Deux mots pour te donner de mes nouvelles et en apprendre des tiennes, dont je pense que vous êtes toujours tous en bonne santé. Pour moi, je me porte toujours à merveille. Le matin, je reste au lit jusqu’à ce que le major est passé, parce que si j’étais debout, il me dirait que je suis guéri et comme quoi, il ne se tromperait pas, alors des fois il me ferait sortir, tandis qu’étant couché, il ne me dit rien, et pourtant ici tu sais on s’embête bien de ne pouvoir pas sortir, c’est qu’on a rien à faire du tout. Personne ne nous emmerde et on est très bien nourri, alors je vais y rester tant que je pourrai et de l’affaire, je ne me lève jamais avant 9h30 ou 10h. Tu penses si je fais de bon sommeil, je me réveille toujours par là à 6h le matin. Aujourd’hui, au lieu de fumer ma cigarette sur mon lit, je suis allé dans la cour avec Albert et deux autres de mes amis. Ici, il fait un beau temps superbe, on se dirait au mois de mai.
Devant l’hôpital, il y a un bon vieux qui travaille son jardin alors souvent je suis à la fenêtre pour le regarder faire. Aujourd’hui, il sème des pommes de terre.
Je pense que ce soir je recevrai quelques lettres, il devrait mieux y en avoir, hier seulement on a fait une marche de nuit alors on n’a pas pu me les apporter.
Les blés sont-ils jolis maintenant à la sortie de l’hiver et avez-vous mis l’eau au prés coteau ? explique-moi un peu ça sur une réponse.

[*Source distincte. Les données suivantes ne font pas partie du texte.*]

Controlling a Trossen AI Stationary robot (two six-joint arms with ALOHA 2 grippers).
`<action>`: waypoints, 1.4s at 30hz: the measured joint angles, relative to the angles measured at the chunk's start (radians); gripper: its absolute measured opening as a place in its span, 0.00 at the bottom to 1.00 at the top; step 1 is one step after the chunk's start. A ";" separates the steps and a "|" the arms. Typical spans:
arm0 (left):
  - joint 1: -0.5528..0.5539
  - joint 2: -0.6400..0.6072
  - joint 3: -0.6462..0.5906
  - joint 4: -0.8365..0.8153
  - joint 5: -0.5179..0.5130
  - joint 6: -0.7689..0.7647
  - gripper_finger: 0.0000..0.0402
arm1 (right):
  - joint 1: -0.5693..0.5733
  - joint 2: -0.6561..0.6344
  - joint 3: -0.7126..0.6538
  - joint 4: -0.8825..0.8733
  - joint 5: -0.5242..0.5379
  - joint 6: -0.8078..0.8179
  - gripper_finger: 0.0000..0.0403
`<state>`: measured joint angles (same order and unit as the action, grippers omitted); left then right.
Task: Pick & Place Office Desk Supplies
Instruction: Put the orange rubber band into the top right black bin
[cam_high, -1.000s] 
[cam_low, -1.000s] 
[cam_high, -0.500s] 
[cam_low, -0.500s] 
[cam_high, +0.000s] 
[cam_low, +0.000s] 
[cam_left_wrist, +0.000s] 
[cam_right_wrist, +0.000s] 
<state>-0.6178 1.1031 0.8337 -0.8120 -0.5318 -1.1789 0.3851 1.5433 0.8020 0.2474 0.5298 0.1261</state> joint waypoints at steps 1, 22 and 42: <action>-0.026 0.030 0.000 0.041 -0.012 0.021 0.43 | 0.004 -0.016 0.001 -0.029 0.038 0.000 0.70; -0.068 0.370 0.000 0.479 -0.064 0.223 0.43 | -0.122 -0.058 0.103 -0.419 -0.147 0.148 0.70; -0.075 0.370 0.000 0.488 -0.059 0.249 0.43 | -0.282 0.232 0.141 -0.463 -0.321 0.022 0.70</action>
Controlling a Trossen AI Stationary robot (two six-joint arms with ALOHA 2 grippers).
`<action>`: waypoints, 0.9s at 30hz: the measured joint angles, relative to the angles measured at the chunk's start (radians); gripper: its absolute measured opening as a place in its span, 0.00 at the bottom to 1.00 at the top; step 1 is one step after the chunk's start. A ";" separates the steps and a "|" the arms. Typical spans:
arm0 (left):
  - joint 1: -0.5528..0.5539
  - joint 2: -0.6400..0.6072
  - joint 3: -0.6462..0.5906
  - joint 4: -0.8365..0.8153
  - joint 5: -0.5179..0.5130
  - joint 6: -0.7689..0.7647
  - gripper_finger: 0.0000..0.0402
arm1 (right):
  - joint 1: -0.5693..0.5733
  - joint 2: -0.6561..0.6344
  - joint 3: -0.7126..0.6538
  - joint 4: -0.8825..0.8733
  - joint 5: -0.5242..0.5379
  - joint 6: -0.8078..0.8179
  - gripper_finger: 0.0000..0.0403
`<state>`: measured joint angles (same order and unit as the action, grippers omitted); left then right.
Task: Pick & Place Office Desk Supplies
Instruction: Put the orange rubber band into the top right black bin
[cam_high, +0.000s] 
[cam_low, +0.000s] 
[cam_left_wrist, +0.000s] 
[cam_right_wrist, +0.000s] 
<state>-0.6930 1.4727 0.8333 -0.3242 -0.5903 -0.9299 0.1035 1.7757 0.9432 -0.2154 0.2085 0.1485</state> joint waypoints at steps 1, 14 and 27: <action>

En ce moment, Albert est parti faire un sommeil, mais moi je ne cherche pas à dormir dans le jour, car la nuit il me faudrait veiller.
Plus rien de nouveau pour aujourd’hui. Embrasse bien le papa et la maman pour moi. Le bonjour à Rémy et à Jules. Pour toi, les meilleurs mimis de ton petit soldat qui pense à vous tous. Le bonjour aux parents et aux voisins. Vareille Henri.
PS : Albert vous envoie le bonjour. Il me reste encore une photo et je te l’envoie.